A few years ago, Michael Kaminsky went to HR to try to convince his employer to create a new role. A key step in the business intelligence process was routinely getting lost in the cracks and they needed to formalize ownership.
Here was the problem: The analytics team that Kaminsky led would go to the data engineering side needing support to build pipelines for whatever BI question they happened to be working on. But data engineering had its own (very different) priorities. It was focused on larger infrastructure concerns around ingestion and warehousing. When Kaminsky would approach data engineering to, say, build out a better customer lifetime value model, he’d hit a wall of resistance.
“They would be like, ‘I do not want to do that. I will not do that.’ And they wouldn’t do it,” he said.
Kaminsky suspected his experience wasn’t unique. “I think there are a lot of forums where that’s true,” he said. “There’s a data engineering team in charge of a Kafka pipeline, moving production data from point A to point B, and they are not interested and do not want to work on anything that involves business logic.”
Kaminsky got his wish. The title of the new role — analytics engineer — was not yet widely in use, but it was the correct choice. It spoke to the software development know-how required by the job while underscoring that its focus was analysis, not streaming data platforms.

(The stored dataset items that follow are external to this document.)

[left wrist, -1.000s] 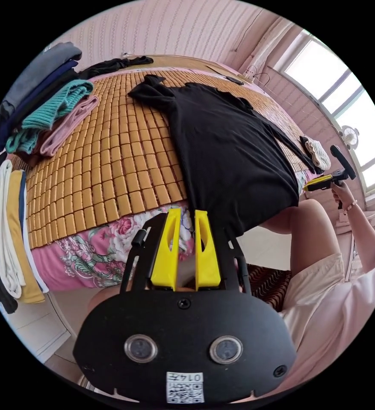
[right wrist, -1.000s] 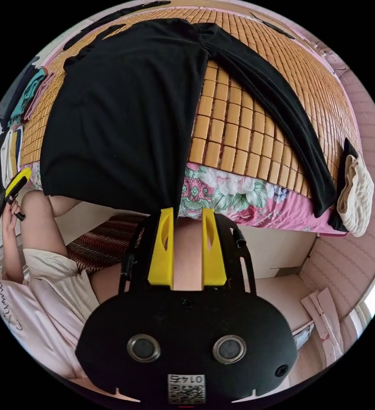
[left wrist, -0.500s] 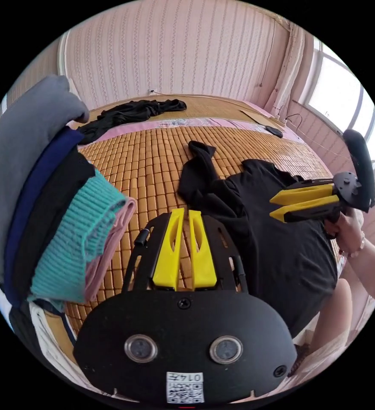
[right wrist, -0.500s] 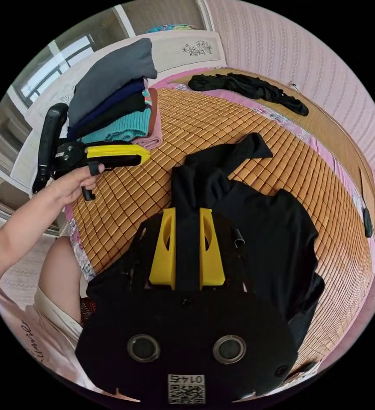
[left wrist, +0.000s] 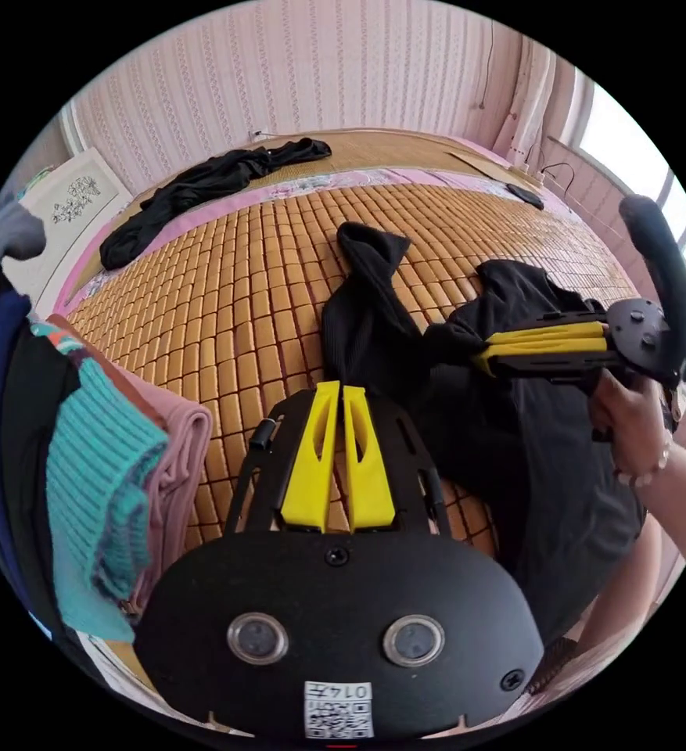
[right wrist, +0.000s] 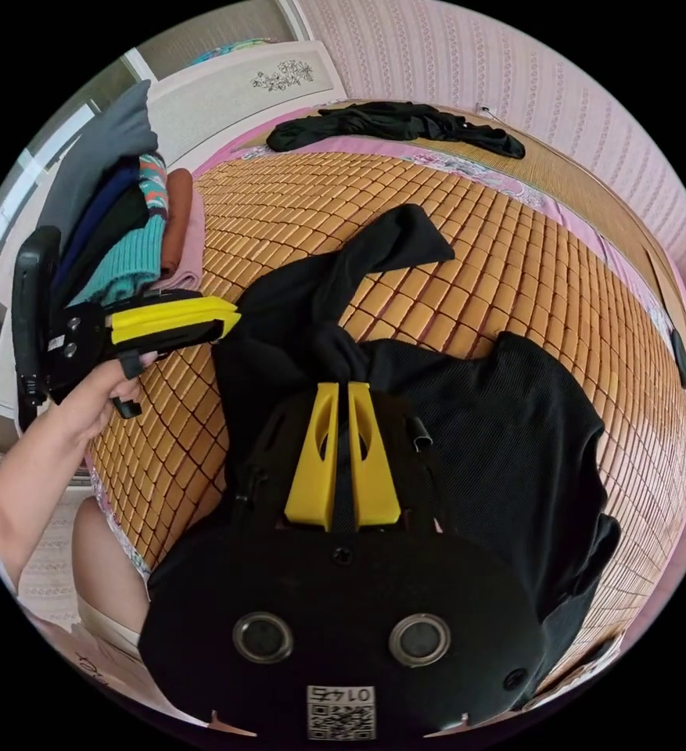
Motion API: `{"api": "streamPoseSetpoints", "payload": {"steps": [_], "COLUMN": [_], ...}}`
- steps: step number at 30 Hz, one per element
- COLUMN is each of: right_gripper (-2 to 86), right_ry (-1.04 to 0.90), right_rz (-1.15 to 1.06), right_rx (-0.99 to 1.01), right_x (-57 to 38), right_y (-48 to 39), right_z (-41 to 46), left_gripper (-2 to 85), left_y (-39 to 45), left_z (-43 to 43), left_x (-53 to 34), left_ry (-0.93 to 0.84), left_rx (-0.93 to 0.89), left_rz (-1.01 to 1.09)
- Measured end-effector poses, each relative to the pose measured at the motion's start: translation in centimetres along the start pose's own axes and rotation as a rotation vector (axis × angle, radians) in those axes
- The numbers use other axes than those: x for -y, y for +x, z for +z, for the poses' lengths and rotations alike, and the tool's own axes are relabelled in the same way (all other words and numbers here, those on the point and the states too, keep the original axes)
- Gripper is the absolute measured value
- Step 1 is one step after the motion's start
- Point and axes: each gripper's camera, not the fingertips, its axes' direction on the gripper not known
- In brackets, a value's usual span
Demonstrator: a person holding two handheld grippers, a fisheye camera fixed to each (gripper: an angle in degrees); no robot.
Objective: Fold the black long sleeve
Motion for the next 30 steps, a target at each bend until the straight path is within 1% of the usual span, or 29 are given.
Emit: {"api": "streamPoseSetpoints", "payload": {"steps": [2,4,7,9,11,12,13,15,16,18,19,20,21,23,24,26,27,28,30], "right_gripper": [0.7,0.7,0.7,0.7,0.7,0.7,0.7,0.8,0.8,0.8,0.8,0.8,0.8,0.7,0.7,0.7,0.6,0.6,0.4], "right_ry": [0.033,0.036,-0.020,-0.072,-0.097,-0.110,-0.114,-0.121,-0.125,-0.126,-0.128,-0.128,-0.129,-0.132,-0.134,-0.140,-0.144,-0.146,-0.136], "right_rz": [-0.015,-0.051,-0.118,-0.149,-0.164,-0.166,-0.165,-0.161,-0.161,-0.166,-0.168,-0.172,-0.174,-0.172,-0.167,-0.163,-0.164,-0.165,-0.175], "right_rx": [0.027,0.035,0.007,-0.070,-0.101,-0.107,-0.110,-0.111,-0.111,-0.117,-0.119,-0.123,-0.128,-0.130,-0.131,-0.131,-0.133,-0.136,-0.156], "right_x": [-1.1,-2.0,-2.8,-3.3,-3.5,-3.7,-3.7,-3.9,-4.0,-4.2,-4.3,-4.3,-4.4,-4.4,-4.4,-4.4,-4.3,-4.2,-3.8], "right_y": [0.7,1.1,1.0,0.8,0.7,0.8,0.9,1.2,1.2,1.4,1.4,1.4,1.4,1.5,1.5,1.5,1.5,1.5,1.3], "right_z": [0.0,0.4,2.4,4.1,5.2,5.8,6.0,7.0,7.3,8.2,8.4,8.8,9.1,9.5,9.7,10.0,10.1,10.2,9.9], "left_gripper": [-0.9,-0.9,-0.8,-0.5,-0.1,0.6,1.5,4.6,5.2,5.9,6.6,7.0,7.9,8.8,9.0,6.7,3.6,1.4,0.1], "left_y": [1.2,4.6,7.8,7.6,6.6,5.7,4.9,4.2,4.5,5.7,7.0,7.6,8.5,8.6,8.0,7.8,8.0,8.1,7.3], "left_z": [-5.1,-11.9,-16.7,-17.5,-17.3,-16.9,-16.5,-16.2,-16.5,-16.9,-16.8,-16.6,-15.9,-14.6,-13.8,-12.5,-11.9,-12.3,-13.6], "left_x": [-3.9,-10.1,-15.5,-17.3,-18.7,-19.3,-19.8,-20.4,-21.1,-22.5,-23.4,-23.8,-24.4,-24.5,-24.3,-23.8,-23.8,-24.1,-24.1], "left_ry": [0.089,0.196,0.252,0.236,0.203,0.165,0.123,0.051,0.035,0.017,-0.004,-0.018,-0.043,-0.056,-0.047,-0.109,-0.143,-0.124,-0.152], "left_rx": [-0.020,-0.100,-0.186,-0.193,-0.116,-0.056,-0.039,-0.058,-0.097,-0.094,-0.062,-0.036,0.027,0.133,0.156,0.096,0.098,0.097,0.058], "left_rz": [0.040,0.114,0.147,0.109,0.091,0.078,0.080,0.093,0.134,0.202,0.277,0.309,0.360,0.347,0.290,0.282,0.284,0.286,0.259]}}
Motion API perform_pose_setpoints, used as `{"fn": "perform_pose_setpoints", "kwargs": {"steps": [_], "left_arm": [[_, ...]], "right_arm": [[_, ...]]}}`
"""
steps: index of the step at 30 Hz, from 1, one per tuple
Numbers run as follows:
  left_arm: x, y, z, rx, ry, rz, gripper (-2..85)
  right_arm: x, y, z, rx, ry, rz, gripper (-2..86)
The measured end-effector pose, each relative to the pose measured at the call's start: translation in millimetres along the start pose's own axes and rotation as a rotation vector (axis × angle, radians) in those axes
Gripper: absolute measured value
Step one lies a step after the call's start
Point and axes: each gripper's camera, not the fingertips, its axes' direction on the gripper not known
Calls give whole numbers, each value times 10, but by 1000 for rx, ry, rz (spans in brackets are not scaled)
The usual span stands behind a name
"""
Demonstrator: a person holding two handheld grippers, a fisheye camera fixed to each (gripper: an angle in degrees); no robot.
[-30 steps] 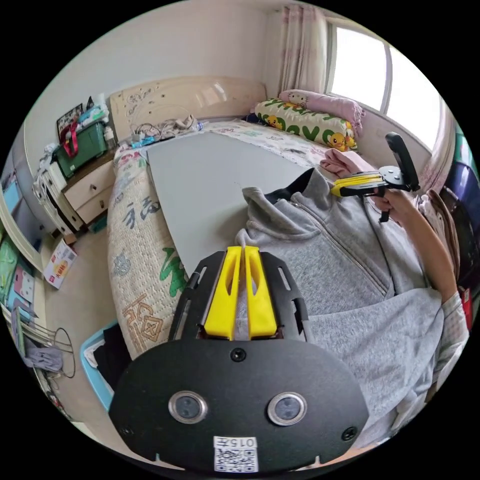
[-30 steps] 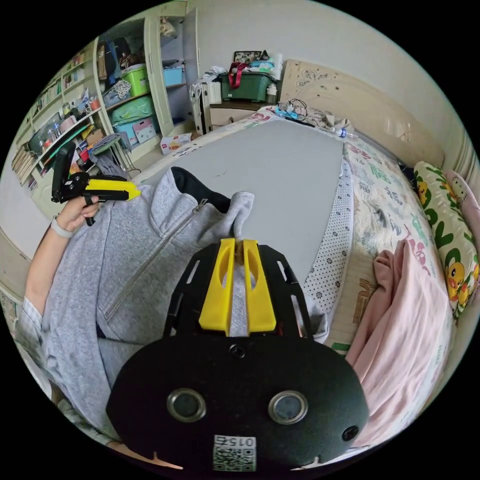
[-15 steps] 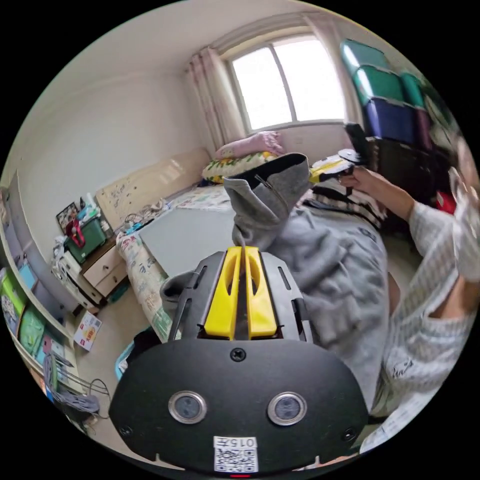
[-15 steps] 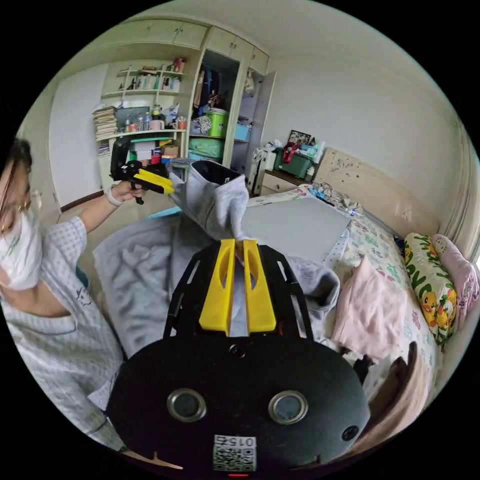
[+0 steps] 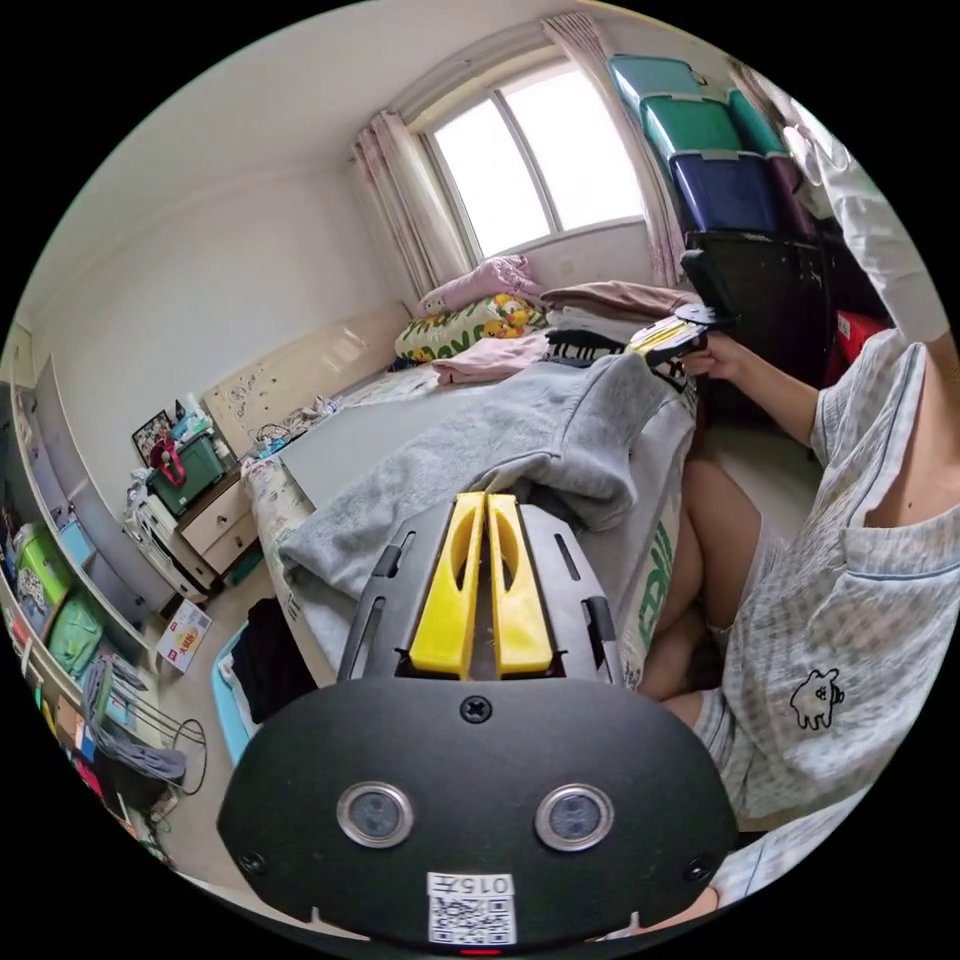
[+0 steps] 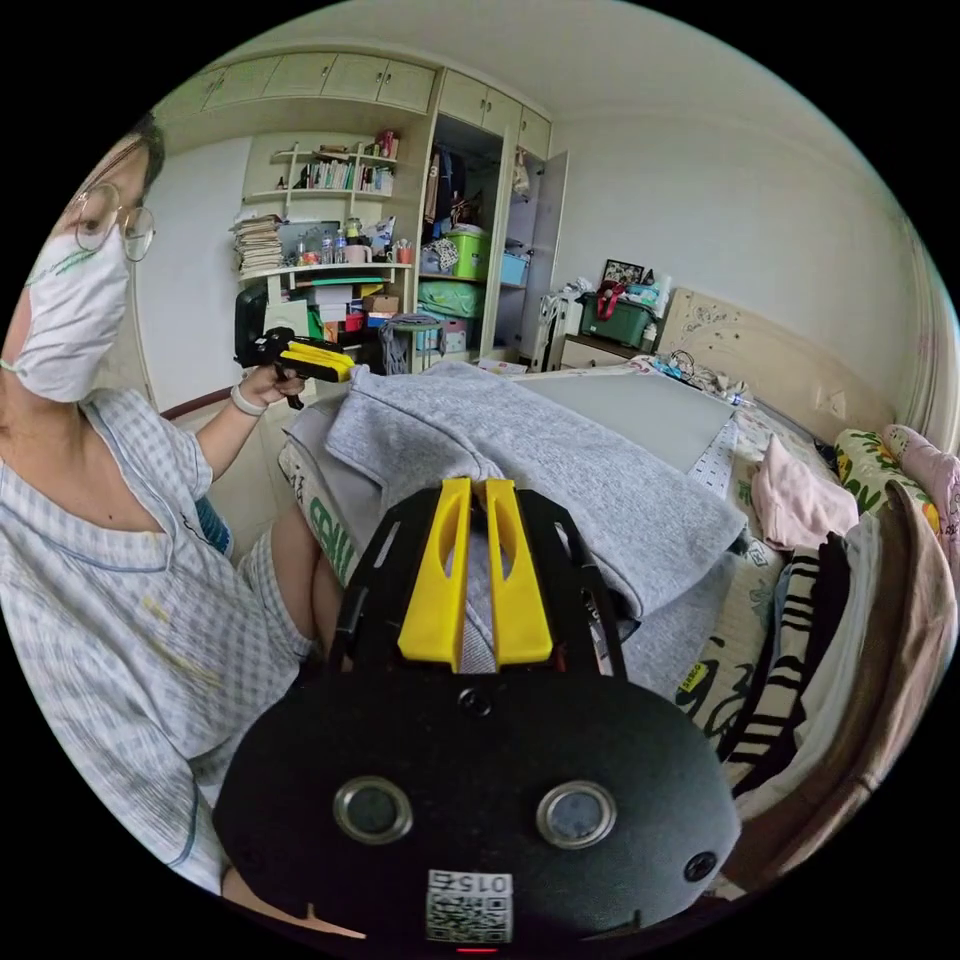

What Is Analytics Engineering?
In the broader world, the role continues to evolve and varies a bit by organization, but, generally speaking, analytics engineers are responsible for transforming data into clean, accurate data sets to be used by data analysts or other end users. That also means applying software engineering best practices to the code used to build and feed those data sets. Just as developers manage source code changes through a centralized repository, so too do analytics engineers for analytics code.
Today, analytics engineering is very much in wide use. (Kaminsky played a part, helping concretize the concept in a popular 2019 blog post.) The role has proliferated in many companies and generated significant chatter in data circles, where it’s been championed as a transformative “superpower” and fretted over as a potential prelude to overemphasizing technical skills.
At the same time, resources haven’t quite kept pace with the role’s growth. One option is the self-guided course offered by dbt, one of the foundational tools in analytics engineering. (Dbt is used to transform data. It’s a command-line text editor that compiles code into SQL then executes the code against the data warehouse.) There’s also the Jaffle shop project and Udemy’s “from scratch” dbt course. Still, the ecosystem is hardly robust compared to that for coding or data science.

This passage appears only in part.